Jim Molloy – Caris & Company
Yeah.
Carl Pelzel
Yeah.
Jim Molloy – Caris & Company
And how (inaudible) GERD. I mean, the GERD you're waiting for a partner before you go into Phase 3, and we had been waiting for a partner on the Parkinson's before starting another Phase 2, and now we're back to Phase 1 in that one.
Carl Pelzel
Yes, we are not – with Parkinson's the first trial was a Phase 1 in patients and this next trial is being pursued because we changed the formulations, we tweaked the formulations, pardon me, hoping to achieve a BID profile. And I think, as Mike indicated on the last call, we also have a finger-tapping test, so even though it's just a one-dose PK trial, we will get some indication as to activity of the compound that's on board.
And so we will partner that as soon as we get those data. So we are not going to pursue any trials with Parkinson's beyond the Phase 1 that we already have planned that will start in the fall.
The same, actually, is true of the GERD trial, because the relationship between blood levels of omeprazole, or the PPIs, and the corresponding pH levels in the stomach is so well established. We are going to take the data that we currently have that supports the GERD formulation and license that now, so it will be a partner that has the responsibility for further development of GERD.
Jim Molloy – Caris & Company
And realizing that there's limited things you can say about potential partnerships OUS for the once-a-day gabapentin, would you characterize the conversations at maybe at a waiting point here, waiting for the NDA acceptance or the SPA for the Serada product, perhaps?
Carl Pelzel
No, actually, not at all. While there are some markets where additional trials will be needed, in every market the US trial is pivotal for any kind of a registration activity in any markets outside the US.
But partners, having seen the data, are not waiting for acceptance of that NDA filing. They're moving forward.
And some of them are moving forward with interest across the board. Others are more selective in sort of just Japan or just greater Asia.
What's interesting is if you look at big pharma over the last year and a half you see a very significant shift in focus away from the US and toward rest of world as a focal point for future revenues. Andrew Witty has expressed this numerous times, indicating that GSK would be looking ex-US and actually non-Rx for a lot of growth, Pfizer the same way.
So I'm not signaling who we're talking to, but I'm simply indicating that across the board there is a very keen degree of interest in looking outside the US, where the healthcare environment is more uncertain, and looking to rest of world for revenue. So the interest is very strong, and I think that is in part due not just to the US emerging healthcare environment, but to the fact that ex-US economies are strong and the middle class is growing.

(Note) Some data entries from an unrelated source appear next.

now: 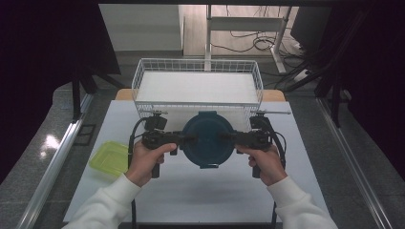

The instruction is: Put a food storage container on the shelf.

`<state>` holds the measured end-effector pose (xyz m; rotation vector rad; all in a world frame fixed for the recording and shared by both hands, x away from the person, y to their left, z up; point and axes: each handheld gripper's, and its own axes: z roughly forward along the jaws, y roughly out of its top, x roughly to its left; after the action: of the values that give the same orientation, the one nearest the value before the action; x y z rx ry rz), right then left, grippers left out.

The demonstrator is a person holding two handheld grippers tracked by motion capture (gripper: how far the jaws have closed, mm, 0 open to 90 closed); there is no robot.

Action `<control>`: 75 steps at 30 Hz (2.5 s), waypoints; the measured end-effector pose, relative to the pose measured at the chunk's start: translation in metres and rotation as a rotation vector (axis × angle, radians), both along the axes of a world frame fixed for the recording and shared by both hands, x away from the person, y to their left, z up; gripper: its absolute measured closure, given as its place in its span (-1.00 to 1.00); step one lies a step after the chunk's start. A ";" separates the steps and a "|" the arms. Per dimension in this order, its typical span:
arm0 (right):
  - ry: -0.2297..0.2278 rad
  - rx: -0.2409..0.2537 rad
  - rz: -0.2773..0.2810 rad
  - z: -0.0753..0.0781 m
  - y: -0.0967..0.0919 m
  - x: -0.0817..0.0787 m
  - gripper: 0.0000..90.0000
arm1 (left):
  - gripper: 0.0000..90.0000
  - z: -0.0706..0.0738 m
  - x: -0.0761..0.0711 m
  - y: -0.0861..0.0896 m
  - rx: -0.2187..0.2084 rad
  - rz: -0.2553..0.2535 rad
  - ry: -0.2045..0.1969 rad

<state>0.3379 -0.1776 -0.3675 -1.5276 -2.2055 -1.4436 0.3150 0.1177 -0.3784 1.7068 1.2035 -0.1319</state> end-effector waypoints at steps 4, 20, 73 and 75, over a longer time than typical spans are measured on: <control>-0.016 -0.003 0.003 0.010 0.001 0.004 -0.33 | -0.16 0.009 0.004 0.001 -0.005 0.005 -0.015; -0.057 0.012 -0.009 0.045 0.006 0.022 -0.33 | -0.16 0.045 0.022 0.006 -0.003 0.011 -0.059; -0.063 0.031 -0.021 0.101 0.029 0.129 -0.32 | -0.16 0.097 0.129 0.030 -0.003 0.019 -0.063; -0.055 0.034 -0.021 0.099 0.029 0.132 -0.32 | -0.16 0.096 0.132 0.030 0.000 0.019 -0.061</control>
<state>0.4697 -0.1487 -0.2686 -1.5225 -2.1896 -1.5388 0.4469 0.1474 -0.2824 1.6874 1.1744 -0.0682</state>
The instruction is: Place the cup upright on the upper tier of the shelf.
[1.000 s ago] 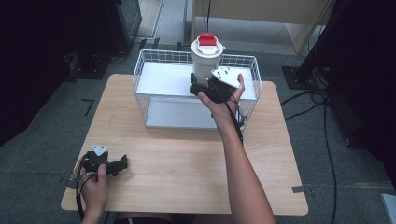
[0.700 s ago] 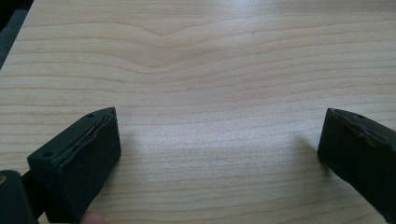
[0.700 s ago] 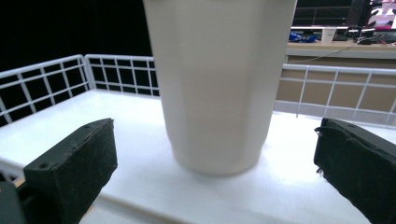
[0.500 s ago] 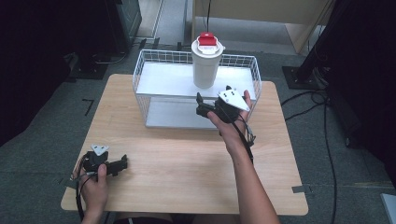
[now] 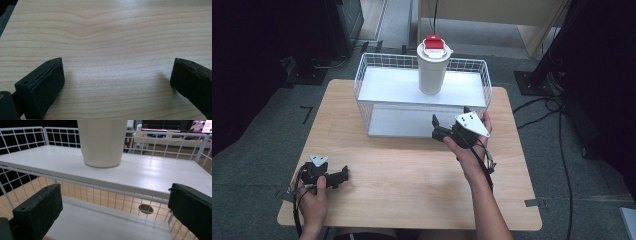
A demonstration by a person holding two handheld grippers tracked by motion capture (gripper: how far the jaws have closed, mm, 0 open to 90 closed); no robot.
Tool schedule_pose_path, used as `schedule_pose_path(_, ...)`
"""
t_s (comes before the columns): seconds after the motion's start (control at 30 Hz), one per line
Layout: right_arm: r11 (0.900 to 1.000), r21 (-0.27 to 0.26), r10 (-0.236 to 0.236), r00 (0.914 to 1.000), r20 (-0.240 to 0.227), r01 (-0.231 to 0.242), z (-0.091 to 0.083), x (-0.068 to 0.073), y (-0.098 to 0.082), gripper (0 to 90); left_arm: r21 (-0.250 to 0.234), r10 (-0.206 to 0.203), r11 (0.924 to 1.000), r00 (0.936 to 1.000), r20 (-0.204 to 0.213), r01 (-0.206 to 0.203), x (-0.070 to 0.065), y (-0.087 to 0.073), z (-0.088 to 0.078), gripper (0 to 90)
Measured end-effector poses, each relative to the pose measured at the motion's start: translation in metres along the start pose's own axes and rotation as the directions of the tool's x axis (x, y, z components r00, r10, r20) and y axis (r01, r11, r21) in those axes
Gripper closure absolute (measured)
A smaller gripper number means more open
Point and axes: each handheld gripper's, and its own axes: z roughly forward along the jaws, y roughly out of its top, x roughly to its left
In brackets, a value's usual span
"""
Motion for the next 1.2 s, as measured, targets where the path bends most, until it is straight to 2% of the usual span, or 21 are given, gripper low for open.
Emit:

And so where previously the only market that existed was a reimbursed market, now there's a very significant middle class that has the potential to buy products on the private market. So the interest is strong.
Jim Molloy – Caris & Company
Well, thank you very much for taking the questions.
Carl Pelzel
Thank you, Jim.
Operator
And at this time, there are no questions in queue.
Carl Pelzel
Great. Well, thank you very much, Operator.
With that, I'd like to thank everyone for their attendance and give you a reminder. Actually, the first one is not a reminder, because it's news.
We will be presenting at the Deutsche Bank 35th Annual Health Care Conference on Monday, in fact. And then a reminder that we will also be presenting at the Ninth Annual JMP Securities Research Conference in San Francisco May 10th through the 12th, one of those days, and the Ninth Annual Needham Healthcare Conference in New York City that takes place June 9th through 10th .
So thank you very much for joining us on today's call, and I look forward to seeing and speaking with many of you very soon. Thank you.
Operator
This does conclude today's conference call. We thank you for your participation.